As thousands of these pools of poorly-contested or uncontested demand are mapped, they can be sorted into value order, clustered by similarity, and split into four kinds.

  1. Pools of demand you can meet now with existing products (we just need to call them the right things). Got Passive Infrared Sensor Lighting? Everyone actually asking for Security Lights? Use the words your customers use to describe the products you already have.
  2. Pools of demand you can meet soon with ranging of new products. They want sheds? Don’t have pentagonal sheds? Easy to offer pentagonal sheds? Give them pentagonal sheds!
  3. Pools of demand you could meet one day with development of new products. For example, each year, around 36,000 people in the UK go looking for integrated condenser tumble driers. By integrated, people mean that it integrates into a kitchen cupboard, with a matching fascia. People expect the product to exist. It doesn’t appear to.
  4. Pools of demand you never want to meet. Stop thinking about this demand. Let it go. It’s not for you. For now. Unless…
When there’s a *lot*people wanting the thing you never want to stock.

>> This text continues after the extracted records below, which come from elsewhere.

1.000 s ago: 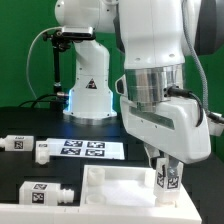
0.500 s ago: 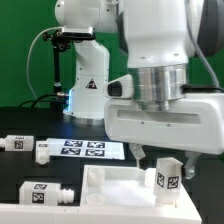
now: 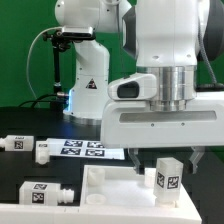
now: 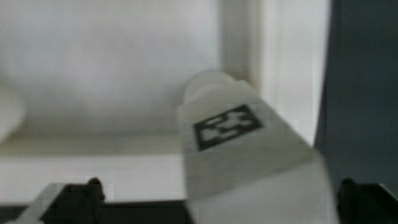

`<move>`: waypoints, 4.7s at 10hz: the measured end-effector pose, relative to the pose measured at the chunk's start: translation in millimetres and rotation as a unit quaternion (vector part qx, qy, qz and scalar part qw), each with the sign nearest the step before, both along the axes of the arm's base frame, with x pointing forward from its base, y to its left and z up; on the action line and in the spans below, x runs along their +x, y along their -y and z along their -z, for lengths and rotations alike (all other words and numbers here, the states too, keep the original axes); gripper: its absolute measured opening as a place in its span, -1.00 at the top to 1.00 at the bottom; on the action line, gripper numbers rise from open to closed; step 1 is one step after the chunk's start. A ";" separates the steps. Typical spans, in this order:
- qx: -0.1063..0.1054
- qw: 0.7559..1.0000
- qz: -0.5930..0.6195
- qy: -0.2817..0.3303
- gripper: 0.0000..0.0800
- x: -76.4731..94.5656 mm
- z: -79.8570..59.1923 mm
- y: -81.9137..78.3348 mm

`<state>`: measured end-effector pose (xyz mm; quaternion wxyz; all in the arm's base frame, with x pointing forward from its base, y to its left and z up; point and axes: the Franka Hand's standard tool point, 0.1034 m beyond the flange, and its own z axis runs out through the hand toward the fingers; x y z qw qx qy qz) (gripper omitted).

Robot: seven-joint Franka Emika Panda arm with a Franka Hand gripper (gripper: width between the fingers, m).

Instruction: Assemble one leg

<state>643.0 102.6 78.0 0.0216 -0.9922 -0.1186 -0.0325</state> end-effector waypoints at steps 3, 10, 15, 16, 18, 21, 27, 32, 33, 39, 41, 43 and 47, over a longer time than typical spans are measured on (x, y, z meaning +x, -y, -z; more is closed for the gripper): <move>-0.003 1.000 0.003 -0.009 -0.56 -0.3 3.4 -2.3; 0.012 0.961 0.275 -0.023 0.29 -0.9 5.9 -6.9; 0.074 0.787 0.611 -0.044 0.28 -1.3 7.8 -5.0; 0.073 0.785 0.614 -0.044 0.28 -1.5 7.8 -5.4; 0.069 0.814 0.576 -0.041 0.28 -2.0 8.2 -5.0; 0.025 0.947 0.320 -0.027 -0.59 -3.1 -0.7 -11.7; 0.000 0.999 0.034 -0.017 -0.62 -2.4 0.9 -9.9; 0.004 0.996 0.085 -0.020 -0.11 -2.0 1.8 -9.8; 0.006 0.993 0.116 -0.021 0.29 -2.0 1.9 -9.7; 0.022 0.841 0.540 -0.022 0.29 -2.3 2.9 -10.9; 0.048 0.757 0.651 -0.042 0.28 -1.0 3.3 -6.1; 0.051 0.734 0.676 -0.044 0.28 -1.1 3.6 -5.4; 0.040 0.856 0.515 -0.029 -0.55 0.1 3.1 -6.4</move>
Offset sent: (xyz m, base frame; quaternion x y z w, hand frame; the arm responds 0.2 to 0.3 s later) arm 0.0000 0.0000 0.0000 0.0000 0.0000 0.0000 1.0000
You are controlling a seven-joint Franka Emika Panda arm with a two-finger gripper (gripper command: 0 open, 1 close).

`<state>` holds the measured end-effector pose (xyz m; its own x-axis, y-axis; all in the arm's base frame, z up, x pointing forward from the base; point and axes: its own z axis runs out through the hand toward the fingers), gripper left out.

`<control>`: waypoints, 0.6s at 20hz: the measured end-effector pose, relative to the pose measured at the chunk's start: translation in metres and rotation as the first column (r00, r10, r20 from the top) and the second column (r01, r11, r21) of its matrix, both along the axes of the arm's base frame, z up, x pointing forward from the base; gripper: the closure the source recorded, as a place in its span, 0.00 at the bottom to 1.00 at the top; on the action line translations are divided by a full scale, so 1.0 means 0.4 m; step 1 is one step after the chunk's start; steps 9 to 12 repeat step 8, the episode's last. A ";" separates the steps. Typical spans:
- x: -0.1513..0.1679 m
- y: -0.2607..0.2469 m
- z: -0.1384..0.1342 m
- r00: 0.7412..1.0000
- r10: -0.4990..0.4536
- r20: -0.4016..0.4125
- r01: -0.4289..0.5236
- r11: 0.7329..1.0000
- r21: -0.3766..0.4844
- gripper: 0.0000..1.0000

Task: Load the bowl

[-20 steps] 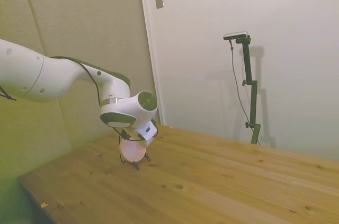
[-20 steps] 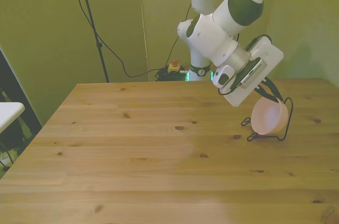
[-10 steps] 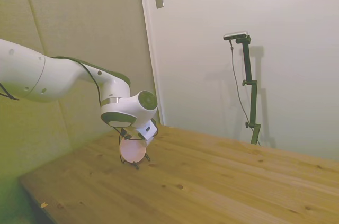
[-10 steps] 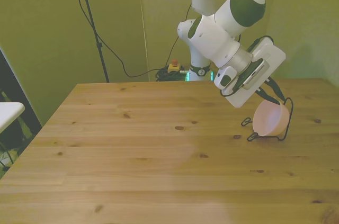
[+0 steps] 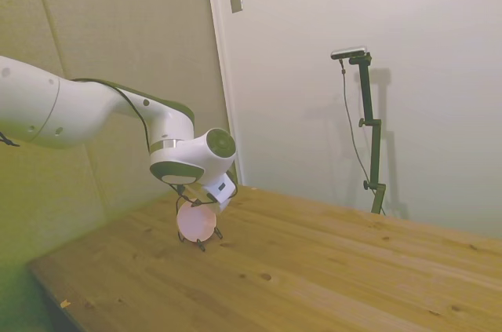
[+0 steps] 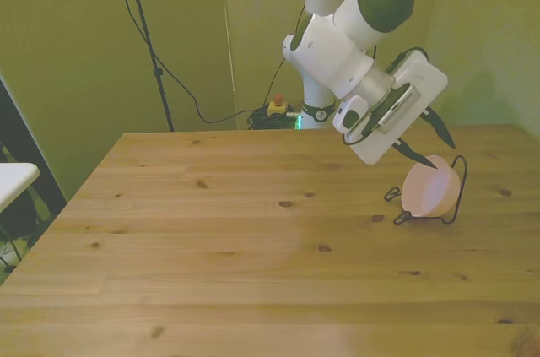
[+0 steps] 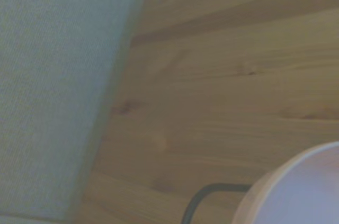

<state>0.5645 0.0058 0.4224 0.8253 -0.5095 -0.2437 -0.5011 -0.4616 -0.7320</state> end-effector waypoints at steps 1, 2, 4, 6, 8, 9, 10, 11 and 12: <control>-0.006 -0.017 0.018 1.000 -0.009 -0.004 0.009 1.000 -0.016 0.00; -0.013 -0.033 0.037 1.000 -0.022 -0.012 0.021 0.999 -0.041 0.00; -0.026 -0.057 0.080 0.998 -0.066 -0.022 0.064 0.993 -0.103 0.00; -0.049 -0.061 0.118 0.992 -0.125 -0.024 0.118 0.977 -0.180 0.00; -0.080 -0.047 0.145 0.984 -0.175 -0.017 0.166 0.955 -0.244 0.00; -0.080 -0.047 0.145 0.984 -0.175 -0.017 0.166 0.955 -0.244 0.00; -0.080 -0.047 0.145 0.984 -0.175 -0.017 0.166 0.955 -0.244 0.00; -0.080 -0.047 0.145 0.984 -0.175 -0.017 0.166 0.955 -0.244 0.00; -0.080 -0.047 0.145 0.984 -0.175 -0.017 0.166 0.955 -0.244 0.00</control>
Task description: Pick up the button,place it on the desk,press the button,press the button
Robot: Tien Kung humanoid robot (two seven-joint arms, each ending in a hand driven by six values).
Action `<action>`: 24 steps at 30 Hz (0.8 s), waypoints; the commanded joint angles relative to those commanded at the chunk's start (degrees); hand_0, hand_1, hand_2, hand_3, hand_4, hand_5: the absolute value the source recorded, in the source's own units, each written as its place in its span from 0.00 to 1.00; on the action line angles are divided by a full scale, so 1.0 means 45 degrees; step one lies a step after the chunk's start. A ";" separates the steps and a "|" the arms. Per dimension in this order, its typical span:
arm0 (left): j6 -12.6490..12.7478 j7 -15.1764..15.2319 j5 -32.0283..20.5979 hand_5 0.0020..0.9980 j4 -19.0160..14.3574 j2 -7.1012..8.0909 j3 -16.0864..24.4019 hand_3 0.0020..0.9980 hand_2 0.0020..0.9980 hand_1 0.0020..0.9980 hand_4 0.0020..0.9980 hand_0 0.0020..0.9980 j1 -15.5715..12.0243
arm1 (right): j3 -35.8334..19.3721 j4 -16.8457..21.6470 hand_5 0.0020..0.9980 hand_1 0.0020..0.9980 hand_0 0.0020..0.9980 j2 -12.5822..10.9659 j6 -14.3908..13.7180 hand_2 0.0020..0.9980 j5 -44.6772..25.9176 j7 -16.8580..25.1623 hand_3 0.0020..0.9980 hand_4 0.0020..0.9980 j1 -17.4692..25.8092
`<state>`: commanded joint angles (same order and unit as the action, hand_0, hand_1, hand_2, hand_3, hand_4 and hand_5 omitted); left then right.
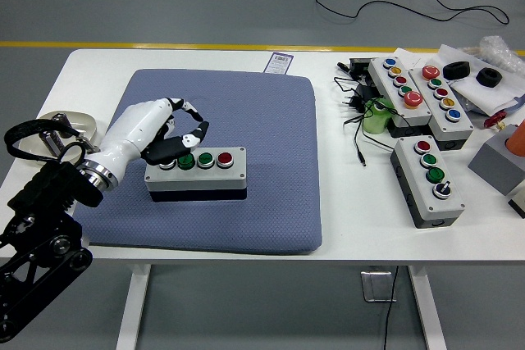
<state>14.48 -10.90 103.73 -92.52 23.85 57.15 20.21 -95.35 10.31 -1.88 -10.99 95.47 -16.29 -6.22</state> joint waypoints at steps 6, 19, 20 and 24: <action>0.1525 0.1936 -0.3187 1.00 0.0840 -0.0300 0.0865 0.80 0.66 0.63 0.58 0.43 -0.0056 | -0.0018 0.0000 0.31 0.65 0.65 -0.0004 0.0004 0.68 0.0025 -0.0001 0.59 0.43 -0.0010; -0.0514 0.2322 -1.0178 1.00 0.2838 -0.1550 0.2716 0.89 0.96 0.90 0.59 0.84 -0.0835 | 0.0004 0.0000 0.31 0.65 0.65 -0.0001 0.0018 0.68 0.0068 -0.0012 0.59 0.44 -0.0052; -0.0640 0.2300 -1.0675 1.00 0.2873 -0.1644 0.2830 0.89 0.96 0.90 0.59 0.86 -0.0900 | 0.0007 0.0000 0.31 0.65 0.65 -0.0001 0.0020 0.68 0.0070 -0.0012 0.59 0.43 -0.0052; -0.1358 0.2261 -1.1214 1.00 0.2986 -0.2146 0.3428 0.89 0.96 0.90 0.59 0.86 -0.1156 | 0.0020 0.0000 0.31 0.65 0.65 -0.0011 0.0035 0.68 0.0094 -0.0002 0.59 0.43 -0.0055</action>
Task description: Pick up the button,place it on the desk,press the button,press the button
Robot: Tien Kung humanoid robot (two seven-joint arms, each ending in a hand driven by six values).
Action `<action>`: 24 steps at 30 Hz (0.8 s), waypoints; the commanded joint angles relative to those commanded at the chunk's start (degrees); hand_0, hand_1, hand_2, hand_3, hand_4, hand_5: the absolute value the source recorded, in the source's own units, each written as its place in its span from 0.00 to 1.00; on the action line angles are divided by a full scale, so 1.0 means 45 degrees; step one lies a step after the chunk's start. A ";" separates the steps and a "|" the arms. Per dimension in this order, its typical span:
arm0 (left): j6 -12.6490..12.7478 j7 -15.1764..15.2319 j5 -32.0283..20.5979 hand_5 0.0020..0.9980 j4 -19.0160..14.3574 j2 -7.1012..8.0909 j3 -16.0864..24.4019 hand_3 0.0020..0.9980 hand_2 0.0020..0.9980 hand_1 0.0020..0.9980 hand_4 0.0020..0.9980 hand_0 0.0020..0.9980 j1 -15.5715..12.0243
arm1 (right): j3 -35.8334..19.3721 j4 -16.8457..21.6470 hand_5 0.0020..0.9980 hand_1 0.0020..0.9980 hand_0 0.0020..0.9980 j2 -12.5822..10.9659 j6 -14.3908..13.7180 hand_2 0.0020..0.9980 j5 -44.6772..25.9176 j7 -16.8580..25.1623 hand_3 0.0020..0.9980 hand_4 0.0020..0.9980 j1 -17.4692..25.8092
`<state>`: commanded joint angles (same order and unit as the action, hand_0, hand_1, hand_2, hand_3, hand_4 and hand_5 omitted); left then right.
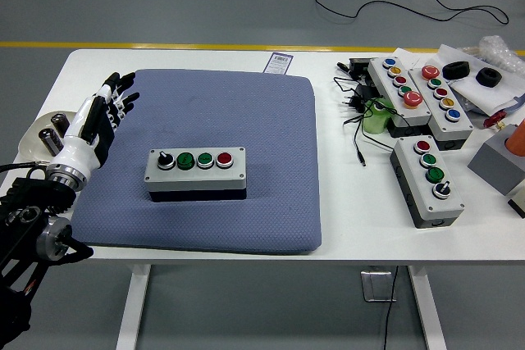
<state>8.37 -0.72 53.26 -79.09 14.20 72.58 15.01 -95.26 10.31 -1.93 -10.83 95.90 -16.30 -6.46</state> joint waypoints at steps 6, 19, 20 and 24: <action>-0.0553 0.0160 -0.0168 1.00 0.0021 -0.0366 0.0464 0.90 0.94 0.90 0.60 0.85 -0.0205 | 0.0020 0.0000 0.31 0.65 0.65 -0.0011 0.0007 0.68 -0.0020 0.0013 0.59 0.44 -0.0006; -0.1139 0.0101 0.0434 1.00 -0.0043 -0.0429 0.0520 0.89 0.94 0.89 0.60 0.84 -0.0348 | -0.0006 0.0000 0.31 0.65 0.65 0.0014 0.0007 0.68 0.0039 -0.0028 0.59 0.43 -0.0003; -0.1145 0.0091 0.0497 1.00 -0.0061 -0.0427 0.0543 0.89 0.93 0.89 0.60 0.84 -0.0386 | 0.0008 0.0000 0.31 0.65 0.65 0.0015 0.0013 0.68 0.0044 -0.0033 0.59 0.43 0.0005; -0.1215 0.0025 0.0703 1.00 -0.0129 -0.0434 0.0638 0.89 0.93 0.89 0.60 0.84 -0.0506 | -0.0013 0.0000 0.31 0.65 0.65 0.0005 0.0023 0.68 0.0101 -0.0041 0.59 0.43 0.0035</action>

The resulting insight informs marketing, merchandising, buying, new product development, category hierarchies, market strategy… even mergers and acquisitions. This methodology has already proved itself at big online players on our client roster, but increasingly we’re seeing it used by clients, where e-commerce is just one channel among many, to drive broader business strategy.

While Kim and Mauborgne use a metaphor of oceans, bloody or blue, I prefer to think of this as a system of mutuality. Society has certain needs, which are expressed at scale in the form of people’s search and other online behaviours. These behaviours can be used as a strong signal for the overall needs in society as a whole. And once the needs of a market are deeply understood, at scale, businesses can start to offer products to meet that demand. Instead of starting products-out, businesses can start demand-in. It puts businesses into a state of ‘radical solidarity’ with the people in the market that they serve, where they redefine customer to mean any person whose needs they can effectively meet; product as any good that meets a need; competitor as any of the tens of thousands of other business who are meeting, at least in part, one of those needs.

(This doesn’t just apply to commercial transactions. As I write this our team of analysts are deep in a taxonomy mapping of all UK demand for health and social care — people’s worries, hopes and fears all committed to the ether in the search of solutions and support. Death, bereavement, mental illness, loneliness, mysterious symptoms, fears of treatments — all are laid bare for the NHS to consider in their own digital transformation).

People don’t always say what they want, or even want what they really need. The blue oceans that no-one knows they need until they see it, those are unlikely to be expressed in the web’s big data… but there’s so much out there that people do know they need, that they do ask for explicitly, that it seems as if we should give people the things they are already asking for before fretting too much about giving them new things to ask.

It’s time to explore your purple ocean.